* [TASK GOAL]: If a line in the data holds "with", copy that line out in full.

* [INFORMATION]:

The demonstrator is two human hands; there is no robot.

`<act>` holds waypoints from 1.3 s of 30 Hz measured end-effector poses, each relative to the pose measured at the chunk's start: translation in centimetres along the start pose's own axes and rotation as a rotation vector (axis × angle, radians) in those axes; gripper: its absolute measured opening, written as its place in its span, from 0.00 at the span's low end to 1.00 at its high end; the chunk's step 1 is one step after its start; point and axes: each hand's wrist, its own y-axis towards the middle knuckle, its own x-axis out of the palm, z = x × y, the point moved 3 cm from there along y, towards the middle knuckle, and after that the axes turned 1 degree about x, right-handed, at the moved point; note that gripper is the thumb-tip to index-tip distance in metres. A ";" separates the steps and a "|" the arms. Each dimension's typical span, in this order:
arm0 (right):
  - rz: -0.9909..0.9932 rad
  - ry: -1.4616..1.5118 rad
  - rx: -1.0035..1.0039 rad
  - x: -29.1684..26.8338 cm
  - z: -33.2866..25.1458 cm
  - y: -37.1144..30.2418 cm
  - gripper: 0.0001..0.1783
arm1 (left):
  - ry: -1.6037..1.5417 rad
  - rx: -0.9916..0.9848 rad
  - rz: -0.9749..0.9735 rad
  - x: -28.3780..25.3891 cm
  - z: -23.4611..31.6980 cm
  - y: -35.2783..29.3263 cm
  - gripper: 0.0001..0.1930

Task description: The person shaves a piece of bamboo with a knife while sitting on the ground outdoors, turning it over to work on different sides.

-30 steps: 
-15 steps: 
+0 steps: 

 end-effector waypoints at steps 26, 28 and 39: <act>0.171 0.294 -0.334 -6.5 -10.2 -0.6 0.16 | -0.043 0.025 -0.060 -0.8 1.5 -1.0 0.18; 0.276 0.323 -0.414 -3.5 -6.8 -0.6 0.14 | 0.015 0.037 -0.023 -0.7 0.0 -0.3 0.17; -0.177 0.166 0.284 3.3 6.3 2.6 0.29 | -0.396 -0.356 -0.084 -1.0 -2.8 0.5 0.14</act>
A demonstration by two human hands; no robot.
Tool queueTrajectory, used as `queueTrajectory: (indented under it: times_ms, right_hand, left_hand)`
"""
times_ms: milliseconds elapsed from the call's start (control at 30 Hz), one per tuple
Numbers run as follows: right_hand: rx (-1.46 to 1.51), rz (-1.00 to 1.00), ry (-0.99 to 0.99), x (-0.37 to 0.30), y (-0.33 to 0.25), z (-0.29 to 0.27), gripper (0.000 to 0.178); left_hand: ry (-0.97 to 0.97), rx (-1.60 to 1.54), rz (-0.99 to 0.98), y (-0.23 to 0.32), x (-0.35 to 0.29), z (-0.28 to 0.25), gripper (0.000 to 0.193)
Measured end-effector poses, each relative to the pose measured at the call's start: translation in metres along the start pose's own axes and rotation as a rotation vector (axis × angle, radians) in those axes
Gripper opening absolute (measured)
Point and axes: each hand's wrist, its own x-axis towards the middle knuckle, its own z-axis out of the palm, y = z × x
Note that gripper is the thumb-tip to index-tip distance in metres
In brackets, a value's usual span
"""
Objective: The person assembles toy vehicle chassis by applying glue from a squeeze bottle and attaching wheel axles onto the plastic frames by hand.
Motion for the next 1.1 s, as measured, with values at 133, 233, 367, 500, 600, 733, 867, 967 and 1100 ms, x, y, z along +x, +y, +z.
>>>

* [EXERCISE RESPONSE]:
Task description: The person shaves a piece of bamboo with a knife while sitting on the ground outdoors, turning it over to work on different sides.
Motion for the next 1.1 s, as measured, with values at 133, 233, 367, 500, 600, 733, 867, 967 and 1100 ms, x, y, z along +x, +y, +z.

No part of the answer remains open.